Some of these are passive investments, meaning they always hold the same stocks regardless of market conditions. Others are active investments, meaning the manager of the fund is constantly looking to take advantage of opportunities and avoid risk by analyzing the prospects of many different companies.
While a great deal of emphasis has been put on index funds and exchange traded funds as a low cost way to achieve diversification, these are typically passive investments. In other words, the individual investments within the funds seldom change.
Actively managed mutual funds, on the other hand, use a combination of fundamental and technical analysis to choose the individual investments for their portfolios.
Active management can add value in market sectors or geographical areas where conditions can change rapidly and portfolios need to be adjusted.
Investing in intermediate sized oil companies, mining companies and technology companies offers great opportunity; however, these sectors require extreme diligence and it is best to have a portfolio manager to monitor their progress.
The same applies to the emerging markets where governments, economies and markets change more quickly than in developed markets. These are high growth areas but they are also areas that shouldn’t be bought and then ignored. It pays to keep a watchful eye for both risks and opportunities.
Similarly, the high yield bond market requires diligence when it comes to monitoring the financial position of the companies issuing the bonds.
And in the bond market, managers must always be on the watch for new opportunities as bonds within their portfolios mature.

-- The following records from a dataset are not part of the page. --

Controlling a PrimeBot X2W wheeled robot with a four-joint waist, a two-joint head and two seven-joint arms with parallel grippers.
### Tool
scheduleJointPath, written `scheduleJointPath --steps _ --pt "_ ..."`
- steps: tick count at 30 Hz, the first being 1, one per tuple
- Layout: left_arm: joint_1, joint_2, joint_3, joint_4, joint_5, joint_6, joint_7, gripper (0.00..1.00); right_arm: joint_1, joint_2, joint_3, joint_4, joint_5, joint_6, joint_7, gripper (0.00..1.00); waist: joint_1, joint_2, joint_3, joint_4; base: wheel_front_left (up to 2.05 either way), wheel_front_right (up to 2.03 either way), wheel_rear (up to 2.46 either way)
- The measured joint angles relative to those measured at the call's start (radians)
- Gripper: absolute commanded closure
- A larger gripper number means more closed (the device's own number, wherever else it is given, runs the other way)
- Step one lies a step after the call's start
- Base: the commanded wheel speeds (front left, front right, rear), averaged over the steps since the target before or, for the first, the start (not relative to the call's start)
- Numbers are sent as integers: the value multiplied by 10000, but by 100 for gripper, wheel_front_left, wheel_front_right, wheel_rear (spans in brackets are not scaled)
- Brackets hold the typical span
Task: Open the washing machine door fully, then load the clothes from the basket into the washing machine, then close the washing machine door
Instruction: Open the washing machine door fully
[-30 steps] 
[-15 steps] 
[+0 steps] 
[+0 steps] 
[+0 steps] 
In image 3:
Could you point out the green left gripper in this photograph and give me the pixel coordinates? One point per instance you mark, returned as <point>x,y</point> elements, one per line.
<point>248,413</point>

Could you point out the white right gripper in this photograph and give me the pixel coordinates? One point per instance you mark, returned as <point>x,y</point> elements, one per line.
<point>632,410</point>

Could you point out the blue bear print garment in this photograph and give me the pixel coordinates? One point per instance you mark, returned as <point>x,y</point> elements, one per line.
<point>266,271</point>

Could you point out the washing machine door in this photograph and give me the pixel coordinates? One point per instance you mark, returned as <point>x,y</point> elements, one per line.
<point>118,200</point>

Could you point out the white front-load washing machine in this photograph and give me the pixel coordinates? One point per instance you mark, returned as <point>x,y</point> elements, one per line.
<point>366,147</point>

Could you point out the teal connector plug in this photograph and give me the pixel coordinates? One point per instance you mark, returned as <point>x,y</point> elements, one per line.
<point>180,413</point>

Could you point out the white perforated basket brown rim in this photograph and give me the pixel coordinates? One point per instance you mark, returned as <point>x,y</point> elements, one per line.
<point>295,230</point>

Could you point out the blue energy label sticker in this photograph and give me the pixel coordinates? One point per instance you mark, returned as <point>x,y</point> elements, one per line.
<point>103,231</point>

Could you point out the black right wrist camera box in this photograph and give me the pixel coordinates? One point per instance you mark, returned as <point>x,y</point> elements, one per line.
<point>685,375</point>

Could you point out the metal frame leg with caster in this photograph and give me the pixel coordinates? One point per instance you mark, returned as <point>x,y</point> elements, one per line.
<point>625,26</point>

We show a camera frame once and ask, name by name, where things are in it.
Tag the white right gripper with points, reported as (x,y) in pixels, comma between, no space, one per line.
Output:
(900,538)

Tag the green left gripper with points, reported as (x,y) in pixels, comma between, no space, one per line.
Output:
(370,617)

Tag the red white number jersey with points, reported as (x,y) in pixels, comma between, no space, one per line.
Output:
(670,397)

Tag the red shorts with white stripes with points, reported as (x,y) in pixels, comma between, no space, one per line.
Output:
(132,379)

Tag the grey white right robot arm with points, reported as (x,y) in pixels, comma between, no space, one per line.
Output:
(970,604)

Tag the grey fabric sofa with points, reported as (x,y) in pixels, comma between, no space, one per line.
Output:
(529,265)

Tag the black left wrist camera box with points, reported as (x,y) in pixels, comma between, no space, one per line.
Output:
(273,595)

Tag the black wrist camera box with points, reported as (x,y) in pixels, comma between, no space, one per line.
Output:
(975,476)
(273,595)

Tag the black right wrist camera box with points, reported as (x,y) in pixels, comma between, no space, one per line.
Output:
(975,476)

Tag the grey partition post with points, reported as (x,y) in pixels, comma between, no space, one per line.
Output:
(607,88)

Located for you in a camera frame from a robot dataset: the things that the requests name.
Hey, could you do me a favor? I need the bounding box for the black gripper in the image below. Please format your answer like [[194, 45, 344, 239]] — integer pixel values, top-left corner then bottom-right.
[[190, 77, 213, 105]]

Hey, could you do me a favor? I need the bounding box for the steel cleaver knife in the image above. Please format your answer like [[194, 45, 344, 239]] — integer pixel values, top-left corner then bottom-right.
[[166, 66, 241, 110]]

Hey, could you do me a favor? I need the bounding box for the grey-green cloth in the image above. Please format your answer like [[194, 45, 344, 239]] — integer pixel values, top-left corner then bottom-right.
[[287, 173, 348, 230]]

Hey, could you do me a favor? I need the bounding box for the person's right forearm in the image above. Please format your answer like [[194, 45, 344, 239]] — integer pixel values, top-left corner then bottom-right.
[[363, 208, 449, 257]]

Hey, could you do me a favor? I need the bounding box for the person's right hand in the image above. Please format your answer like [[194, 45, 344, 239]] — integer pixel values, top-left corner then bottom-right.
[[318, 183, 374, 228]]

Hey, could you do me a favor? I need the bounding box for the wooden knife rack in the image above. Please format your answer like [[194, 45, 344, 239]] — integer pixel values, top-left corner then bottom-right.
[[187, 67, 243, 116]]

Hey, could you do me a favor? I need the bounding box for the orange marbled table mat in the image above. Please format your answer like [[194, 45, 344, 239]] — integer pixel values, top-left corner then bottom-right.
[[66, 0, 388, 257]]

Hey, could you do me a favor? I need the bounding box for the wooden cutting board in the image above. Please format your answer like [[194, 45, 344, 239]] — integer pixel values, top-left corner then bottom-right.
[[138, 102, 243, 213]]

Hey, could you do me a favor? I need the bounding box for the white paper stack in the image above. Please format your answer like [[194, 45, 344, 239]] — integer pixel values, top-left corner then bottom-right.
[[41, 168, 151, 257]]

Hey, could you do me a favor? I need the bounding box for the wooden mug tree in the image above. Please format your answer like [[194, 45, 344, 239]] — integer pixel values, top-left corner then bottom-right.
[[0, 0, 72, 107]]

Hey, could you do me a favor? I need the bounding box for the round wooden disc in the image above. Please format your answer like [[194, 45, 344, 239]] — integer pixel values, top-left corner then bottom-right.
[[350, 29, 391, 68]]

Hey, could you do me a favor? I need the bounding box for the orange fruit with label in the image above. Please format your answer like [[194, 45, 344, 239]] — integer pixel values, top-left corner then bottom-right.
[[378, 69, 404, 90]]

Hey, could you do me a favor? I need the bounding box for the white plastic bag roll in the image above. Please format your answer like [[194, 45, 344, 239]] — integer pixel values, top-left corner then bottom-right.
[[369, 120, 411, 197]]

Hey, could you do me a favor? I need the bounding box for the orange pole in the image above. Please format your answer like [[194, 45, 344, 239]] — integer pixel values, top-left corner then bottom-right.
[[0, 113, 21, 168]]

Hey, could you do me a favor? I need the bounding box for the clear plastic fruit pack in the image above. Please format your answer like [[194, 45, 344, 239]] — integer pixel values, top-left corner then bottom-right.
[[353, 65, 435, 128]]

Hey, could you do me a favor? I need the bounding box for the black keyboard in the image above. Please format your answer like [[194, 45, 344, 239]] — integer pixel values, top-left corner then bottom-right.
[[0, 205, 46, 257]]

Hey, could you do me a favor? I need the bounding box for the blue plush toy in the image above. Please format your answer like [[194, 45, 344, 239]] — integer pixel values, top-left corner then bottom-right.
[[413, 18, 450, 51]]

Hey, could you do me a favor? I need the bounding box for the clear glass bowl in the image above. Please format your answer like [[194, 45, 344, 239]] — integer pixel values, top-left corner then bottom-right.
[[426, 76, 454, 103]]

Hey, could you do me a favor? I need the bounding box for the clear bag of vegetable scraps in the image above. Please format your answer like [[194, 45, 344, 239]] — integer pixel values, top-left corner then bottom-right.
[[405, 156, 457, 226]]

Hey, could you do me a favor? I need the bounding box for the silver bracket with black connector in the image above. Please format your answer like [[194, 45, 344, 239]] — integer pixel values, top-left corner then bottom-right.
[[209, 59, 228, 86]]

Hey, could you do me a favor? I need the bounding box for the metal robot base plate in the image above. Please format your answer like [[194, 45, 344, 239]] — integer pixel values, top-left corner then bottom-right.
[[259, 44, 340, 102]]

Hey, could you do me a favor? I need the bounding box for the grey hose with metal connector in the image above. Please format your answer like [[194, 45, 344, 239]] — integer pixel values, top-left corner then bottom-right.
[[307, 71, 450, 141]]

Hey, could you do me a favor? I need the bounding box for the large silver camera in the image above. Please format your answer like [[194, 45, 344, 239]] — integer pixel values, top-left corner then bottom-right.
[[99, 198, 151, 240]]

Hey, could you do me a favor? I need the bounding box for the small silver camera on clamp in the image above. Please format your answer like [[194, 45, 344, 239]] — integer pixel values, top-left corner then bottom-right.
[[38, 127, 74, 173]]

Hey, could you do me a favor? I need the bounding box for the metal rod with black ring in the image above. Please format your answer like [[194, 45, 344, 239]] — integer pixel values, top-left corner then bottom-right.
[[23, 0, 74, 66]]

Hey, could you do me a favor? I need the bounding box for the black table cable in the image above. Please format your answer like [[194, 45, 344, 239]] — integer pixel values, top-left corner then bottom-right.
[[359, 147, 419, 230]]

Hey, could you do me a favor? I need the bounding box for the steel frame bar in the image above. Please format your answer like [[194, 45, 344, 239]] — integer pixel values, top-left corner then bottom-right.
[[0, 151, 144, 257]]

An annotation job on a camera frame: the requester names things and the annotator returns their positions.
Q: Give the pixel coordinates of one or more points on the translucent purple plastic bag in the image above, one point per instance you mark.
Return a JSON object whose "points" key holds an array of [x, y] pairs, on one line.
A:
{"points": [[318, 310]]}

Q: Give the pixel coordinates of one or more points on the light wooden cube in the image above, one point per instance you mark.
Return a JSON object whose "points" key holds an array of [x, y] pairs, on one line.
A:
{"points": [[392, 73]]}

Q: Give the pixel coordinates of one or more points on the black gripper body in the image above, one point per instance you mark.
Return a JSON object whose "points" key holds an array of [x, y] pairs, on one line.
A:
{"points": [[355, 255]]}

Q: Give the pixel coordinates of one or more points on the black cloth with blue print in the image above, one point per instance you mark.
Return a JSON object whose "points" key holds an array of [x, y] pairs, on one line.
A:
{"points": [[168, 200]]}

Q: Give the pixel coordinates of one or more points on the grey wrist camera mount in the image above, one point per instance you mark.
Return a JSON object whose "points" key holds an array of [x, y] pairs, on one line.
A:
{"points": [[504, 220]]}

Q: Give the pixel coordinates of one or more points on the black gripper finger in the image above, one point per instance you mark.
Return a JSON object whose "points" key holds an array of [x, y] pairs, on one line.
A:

Active management can be a benefit in all of these situations.
As with any asset class, investors should use the combination of active management, passive management and individual investments that best suit their particular situation.
Over the past few years the result has been a growing level of discontent as many mutual funds have seen large redemptions. The problem hasn’t always been with the mutual funds themselves but with the equity markets. A large percentage of investors choose equity based mutual funds and when the equity markets provide returns near zero over a ten year period, even the best managers won’t be able to generate great returns.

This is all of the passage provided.